In a case of dual motivation in the Title VII context, a question remains whether the burden is on the employer to prove that it would have taken the adverse action if only the legitimate reason had existed, as Mt. Healthy suggests in the First Amendment context, or on the employee to prove that the employer would not have taken the adverse action if only the legitimate reason had existed, as the McDonald footnote states concerning Title VII. However this issue is eventually resolved, it should be clear that a retaliatory motive or other impermissible discriminatory reason does not establish a Title VII violation unless it was causally related to the adverse action, not merely in the mind of the employer. Showing that the impermissible factor was in the mind of the employer along with some legitimate reason only raises the dual motivation issue but does not resolve it. Of course, in many, perhaps most, cases, the existence of a retaliatory or other illegitimate motive will cast grave doubt on the plausibility of whatever legitimate motive the employer alleges motivated the adverse employment action.

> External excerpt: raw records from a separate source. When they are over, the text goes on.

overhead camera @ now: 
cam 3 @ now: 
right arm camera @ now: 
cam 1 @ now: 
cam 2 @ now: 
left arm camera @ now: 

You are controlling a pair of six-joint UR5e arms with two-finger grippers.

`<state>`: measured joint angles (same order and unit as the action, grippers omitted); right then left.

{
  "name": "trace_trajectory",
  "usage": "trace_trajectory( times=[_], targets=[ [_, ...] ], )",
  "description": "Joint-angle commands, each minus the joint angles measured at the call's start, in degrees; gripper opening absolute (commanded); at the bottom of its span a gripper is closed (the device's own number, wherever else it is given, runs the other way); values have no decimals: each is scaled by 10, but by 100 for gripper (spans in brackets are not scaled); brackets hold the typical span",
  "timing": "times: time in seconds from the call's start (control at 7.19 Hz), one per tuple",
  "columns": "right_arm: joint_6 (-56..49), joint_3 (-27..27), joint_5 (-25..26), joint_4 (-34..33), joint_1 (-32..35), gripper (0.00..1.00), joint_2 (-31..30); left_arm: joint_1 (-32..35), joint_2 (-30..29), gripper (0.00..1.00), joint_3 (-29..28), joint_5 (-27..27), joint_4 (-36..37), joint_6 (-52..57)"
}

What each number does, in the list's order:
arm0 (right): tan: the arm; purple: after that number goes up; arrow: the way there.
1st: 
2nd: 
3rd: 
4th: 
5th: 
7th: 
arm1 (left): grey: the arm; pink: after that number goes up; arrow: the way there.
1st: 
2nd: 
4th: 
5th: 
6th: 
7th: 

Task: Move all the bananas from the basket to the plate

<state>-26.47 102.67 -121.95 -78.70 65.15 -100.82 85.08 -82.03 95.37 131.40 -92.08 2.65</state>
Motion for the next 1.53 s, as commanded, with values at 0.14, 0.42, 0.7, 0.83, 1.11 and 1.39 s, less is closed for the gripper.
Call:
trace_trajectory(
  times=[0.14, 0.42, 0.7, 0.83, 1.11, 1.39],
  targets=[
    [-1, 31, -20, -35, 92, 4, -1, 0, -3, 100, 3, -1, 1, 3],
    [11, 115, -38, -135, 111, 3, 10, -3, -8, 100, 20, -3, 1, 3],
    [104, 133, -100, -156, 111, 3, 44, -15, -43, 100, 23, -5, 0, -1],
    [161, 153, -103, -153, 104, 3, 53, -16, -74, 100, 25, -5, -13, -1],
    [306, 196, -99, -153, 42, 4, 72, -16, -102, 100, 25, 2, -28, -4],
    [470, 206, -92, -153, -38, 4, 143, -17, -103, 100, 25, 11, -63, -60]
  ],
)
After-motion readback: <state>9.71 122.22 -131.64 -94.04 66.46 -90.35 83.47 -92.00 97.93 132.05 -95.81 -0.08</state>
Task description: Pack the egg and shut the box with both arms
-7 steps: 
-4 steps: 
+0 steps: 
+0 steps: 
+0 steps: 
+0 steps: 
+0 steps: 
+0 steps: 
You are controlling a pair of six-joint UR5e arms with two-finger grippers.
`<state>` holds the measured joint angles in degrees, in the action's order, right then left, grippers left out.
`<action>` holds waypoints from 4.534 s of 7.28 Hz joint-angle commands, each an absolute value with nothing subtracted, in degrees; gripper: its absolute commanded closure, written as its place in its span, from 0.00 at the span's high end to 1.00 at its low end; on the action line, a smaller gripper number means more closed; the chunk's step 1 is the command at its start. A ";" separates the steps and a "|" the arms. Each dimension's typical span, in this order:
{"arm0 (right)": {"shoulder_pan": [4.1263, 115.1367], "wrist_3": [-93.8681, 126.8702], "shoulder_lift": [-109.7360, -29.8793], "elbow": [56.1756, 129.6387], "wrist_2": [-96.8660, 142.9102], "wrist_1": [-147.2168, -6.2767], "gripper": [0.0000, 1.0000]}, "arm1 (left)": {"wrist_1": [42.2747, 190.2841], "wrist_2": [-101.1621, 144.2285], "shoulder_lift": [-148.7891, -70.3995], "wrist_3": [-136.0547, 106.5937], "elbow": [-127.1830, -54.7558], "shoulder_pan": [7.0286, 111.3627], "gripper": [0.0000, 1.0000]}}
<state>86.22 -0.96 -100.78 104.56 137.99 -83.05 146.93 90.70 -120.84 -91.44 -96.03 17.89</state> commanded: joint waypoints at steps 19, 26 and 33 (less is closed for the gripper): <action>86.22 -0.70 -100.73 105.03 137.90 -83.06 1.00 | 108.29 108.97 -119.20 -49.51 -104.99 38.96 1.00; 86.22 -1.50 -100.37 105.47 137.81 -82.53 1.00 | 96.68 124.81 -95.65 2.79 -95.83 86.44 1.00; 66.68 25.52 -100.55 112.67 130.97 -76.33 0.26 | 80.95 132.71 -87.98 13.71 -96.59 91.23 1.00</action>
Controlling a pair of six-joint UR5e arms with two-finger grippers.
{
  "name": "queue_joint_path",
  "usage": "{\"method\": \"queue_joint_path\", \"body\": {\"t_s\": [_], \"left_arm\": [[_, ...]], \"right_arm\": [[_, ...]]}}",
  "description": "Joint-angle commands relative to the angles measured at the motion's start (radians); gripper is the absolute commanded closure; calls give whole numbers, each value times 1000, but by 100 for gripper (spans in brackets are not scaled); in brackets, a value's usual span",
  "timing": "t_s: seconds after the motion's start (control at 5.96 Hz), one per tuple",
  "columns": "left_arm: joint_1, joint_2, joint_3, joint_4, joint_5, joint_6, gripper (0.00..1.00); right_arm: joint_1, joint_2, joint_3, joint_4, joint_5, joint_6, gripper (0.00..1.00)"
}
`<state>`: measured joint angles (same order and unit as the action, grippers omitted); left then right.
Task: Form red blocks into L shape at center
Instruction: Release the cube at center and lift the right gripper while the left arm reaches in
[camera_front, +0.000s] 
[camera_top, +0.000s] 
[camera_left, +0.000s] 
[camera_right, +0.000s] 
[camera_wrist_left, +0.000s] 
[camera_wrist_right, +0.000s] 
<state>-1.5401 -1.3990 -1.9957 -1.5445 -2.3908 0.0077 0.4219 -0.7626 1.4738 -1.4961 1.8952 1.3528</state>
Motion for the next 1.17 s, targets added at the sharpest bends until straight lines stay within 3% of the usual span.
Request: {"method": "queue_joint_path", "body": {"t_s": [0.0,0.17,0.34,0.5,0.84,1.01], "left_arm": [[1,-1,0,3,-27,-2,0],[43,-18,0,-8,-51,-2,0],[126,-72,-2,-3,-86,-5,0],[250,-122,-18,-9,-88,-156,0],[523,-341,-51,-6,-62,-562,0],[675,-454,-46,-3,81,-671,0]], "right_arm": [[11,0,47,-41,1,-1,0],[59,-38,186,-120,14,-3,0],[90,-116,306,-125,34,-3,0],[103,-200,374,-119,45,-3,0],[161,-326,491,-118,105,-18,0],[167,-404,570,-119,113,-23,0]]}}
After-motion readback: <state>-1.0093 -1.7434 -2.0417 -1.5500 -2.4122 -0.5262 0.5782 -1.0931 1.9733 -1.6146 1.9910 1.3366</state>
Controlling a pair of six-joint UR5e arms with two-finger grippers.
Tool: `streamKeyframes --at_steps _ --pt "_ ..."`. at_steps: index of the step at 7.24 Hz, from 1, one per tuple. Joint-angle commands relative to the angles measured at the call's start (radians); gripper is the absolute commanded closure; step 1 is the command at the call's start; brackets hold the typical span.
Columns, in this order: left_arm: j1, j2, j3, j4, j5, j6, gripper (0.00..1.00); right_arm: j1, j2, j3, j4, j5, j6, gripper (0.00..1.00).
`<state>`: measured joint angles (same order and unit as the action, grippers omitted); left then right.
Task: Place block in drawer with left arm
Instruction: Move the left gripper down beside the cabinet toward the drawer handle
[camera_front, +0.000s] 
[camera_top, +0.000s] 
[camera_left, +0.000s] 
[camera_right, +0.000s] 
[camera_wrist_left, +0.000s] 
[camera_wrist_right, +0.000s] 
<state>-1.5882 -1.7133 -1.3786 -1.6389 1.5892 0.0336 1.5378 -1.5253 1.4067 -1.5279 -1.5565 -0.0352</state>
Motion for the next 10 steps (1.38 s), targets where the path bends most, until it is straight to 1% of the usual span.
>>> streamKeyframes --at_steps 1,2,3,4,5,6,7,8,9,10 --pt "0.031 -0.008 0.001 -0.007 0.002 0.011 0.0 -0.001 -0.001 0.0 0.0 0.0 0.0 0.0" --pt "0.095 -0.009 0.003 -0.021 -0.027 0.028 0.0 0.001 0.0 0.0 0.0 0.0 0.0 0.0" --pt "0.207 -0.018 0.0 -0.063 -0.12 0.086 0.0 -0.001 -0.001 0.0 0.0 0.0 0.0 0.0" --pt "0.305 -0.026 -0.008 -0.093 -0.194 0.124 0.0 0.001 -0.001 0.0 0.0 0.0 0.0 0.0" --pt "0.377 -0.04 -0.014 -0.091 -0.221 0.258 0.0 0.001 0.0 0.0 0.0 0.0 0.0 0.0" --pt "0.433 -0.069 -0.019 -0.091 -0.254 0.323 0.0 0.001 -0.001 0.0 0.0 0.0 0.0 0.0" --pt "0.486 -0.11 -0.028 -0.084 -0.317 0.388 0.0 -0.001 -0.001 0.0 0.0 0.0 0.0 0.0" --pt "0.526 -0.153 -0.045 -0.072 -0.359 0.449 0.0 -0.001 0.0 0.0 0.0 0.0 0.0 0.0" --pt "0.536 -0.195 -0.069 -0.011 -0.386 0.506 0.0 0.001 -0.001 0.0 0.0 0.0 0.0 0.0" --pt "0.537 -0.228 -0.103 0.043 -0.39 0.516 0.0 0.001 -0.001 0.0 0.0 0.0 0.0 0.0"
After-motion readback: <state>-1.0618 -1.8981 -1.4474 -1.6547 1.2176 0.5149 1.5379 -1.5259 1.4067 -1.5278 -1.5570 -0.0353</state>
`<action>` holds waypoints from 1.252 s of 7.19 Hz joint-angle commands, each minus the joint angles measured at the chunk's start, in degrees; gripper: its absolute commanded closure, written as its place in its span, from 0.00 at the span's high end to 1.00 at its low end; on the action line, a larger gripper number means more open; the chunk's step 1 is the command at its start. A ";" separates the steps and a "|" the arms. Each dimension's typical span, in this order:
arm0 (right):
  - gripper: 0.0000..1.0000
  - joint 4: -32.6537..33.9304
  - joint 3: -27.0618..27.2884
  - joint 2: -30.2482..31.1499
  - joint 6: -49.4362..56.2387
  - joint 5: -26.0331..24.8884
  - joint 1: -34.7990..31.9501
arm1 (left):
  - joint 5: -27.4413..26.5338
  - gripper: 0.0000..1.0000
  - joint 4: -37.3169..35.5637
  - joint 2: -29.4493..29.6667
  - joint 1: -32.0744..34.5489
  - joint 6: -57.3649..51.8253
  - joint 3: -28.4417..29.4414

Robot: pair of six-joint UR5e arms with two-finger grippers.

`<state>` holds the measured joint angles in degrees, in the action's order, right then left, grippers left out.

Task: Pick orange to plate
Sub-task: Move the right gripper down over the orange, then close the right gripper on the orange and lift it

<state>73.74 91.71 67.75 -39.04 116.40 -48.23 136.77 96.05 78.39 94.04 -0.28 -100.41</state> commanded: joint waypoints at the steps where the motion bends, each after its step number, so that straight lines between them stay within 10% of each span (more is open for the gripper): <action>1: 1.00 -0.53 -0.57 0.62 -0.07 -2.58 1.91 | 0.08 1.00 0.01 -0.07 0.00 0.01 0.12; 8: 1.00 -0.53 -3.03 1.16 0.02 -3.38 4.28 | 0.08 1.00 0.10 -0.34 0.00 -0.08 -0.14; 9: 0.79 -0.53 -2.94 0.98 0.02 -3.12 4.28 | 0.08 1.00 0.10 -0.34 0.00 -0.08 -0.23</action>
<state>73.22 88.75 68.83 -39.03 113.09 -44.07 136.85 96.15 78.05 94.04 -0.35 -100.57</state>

. The full sentence reads as follows:
Both sides agree that in order to establish such a claim, the plaintiff must show: first, protected participation or opposition under Title VII known by the alleged retaliator; second, an employment action or actions disadvantaging persons engaged in protected activities; and third, a causal connection between the first two elements, that is, a retaliatory motive playing a part in the adverse employment actions.
Grant v. Bethlehem Steel Corp., supra, 622 F.2d at 46.